Everyone’s concerned about privacy and the security of their information.That’s why you need to position security as a shared responsibility and become the bank that helps customers protect themselves.
- Add a password “strength meter” to your website to help customers build stronger personal firewalls.
- If you have alerts, encourage customers to set them up to protect against unauthorized account activity.
- Post tips for making safe transactions at ATMs and with online merchants.
- Use your annual privacy mailing as more than just a routine throwaway notice. Spend some marketing dollars to add a more compelling, customer-centric safety message that shows you’re on top of the security issues your readers care about.
- Be transparent about fees.
You’ve made a significant effort to establish account and other fees that are fair, competitive and important to your bottom line.
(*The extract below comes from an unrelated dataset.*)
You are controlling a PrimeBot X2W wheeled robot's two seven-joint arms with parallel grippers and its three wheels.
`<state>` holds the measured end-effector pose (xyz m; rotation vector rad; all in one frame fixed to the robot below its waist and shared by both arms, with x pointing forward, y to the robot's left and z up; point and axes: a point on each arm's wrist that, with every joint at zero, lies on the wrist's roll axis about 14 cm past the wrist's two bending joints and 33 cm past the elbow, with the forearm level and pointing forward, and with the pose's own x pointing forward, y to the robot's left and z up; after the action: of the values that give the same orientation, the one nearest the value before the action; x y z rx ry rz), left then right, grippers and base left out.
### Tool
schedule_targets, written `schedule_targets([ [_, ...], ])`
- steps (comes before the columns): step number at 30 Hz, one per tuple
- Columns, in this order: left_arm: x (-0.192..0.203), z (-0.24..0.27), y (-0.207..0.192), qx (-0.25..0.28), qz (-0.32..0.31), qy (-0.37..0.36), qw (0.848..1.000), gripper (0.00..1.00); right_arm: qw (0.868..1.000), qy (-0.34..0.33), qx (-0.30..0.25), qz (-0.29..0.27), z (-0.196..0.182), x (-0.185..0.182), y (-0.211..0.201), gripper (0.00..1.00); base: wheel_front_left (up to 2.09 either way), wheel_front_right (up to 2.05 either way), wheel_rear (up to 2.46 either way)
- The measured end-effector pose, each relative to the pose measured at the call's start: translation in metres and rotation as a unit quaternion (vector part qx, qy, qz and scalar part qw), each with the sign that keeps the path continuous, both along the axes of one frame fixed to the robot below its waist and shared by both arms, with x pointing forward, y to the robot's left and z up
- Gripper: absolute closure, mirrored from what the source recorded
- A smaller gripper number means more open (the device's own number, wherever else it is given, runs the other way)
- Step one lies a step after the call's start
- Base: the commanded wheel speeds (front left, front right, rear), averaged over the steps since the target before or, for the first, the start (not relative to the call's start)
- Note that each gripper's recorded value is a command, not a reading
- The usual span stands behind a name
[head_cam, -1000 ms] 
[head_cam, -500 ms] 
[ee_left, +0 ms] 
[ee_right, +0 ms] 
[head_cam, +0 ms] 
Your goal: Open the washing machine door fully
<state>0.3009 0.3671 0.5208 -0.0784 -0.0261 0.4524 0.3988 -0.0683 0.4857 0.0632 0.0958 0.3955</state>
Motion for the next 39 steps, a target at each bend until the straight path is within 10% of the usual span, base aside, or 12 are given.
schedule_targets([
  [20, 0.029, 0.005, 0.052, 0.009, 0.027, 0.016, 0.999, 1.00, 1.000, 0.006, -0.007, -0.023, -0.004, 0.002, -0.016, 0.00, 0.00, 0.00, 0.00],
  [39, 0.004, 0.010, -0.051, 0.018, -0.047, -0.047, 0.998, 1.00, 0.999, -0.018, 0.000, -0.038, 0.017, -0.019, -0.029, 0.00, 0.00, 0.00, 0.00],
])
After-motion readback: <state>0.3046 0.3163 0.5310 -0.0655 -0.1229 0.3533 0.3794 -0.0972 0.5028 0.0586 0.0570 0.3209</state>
Nonetheless, while customers generally do expect to pay certain fees, the conditions under which they are charged are sometimes shrouded in mystery. It’s up to you to set the record straight.
- Always be transparent about fee changes. Don’t hide a fee increase behind the veil of a product upgrade. And never sugar-coat bad news—it only ratchets up any customer ill will.
- Be proactive in helping customers avoid fees both in person and in your literature. Explain alternative choices that save customers money. Any decrease in fee income will be offset by the rewards of increased customer loyalty.
- Empower your customer-facing employees to waive or reduce fees—within reason—in response to an irate customer. The positive resolution of a problem often results in an even more loyal customer.
These are just a few of the ways you can demonstrate your “customer-first” approach. To be most effective, you should take a good hard look at how customers tend to see you. Pay more than lip service to customer advocacy. Say it. Show it. Live it. It’s key to maintaining a strong brand. Your customers will notice, and they’ll reward you with loyalty that translates into profitable relationships for years to come.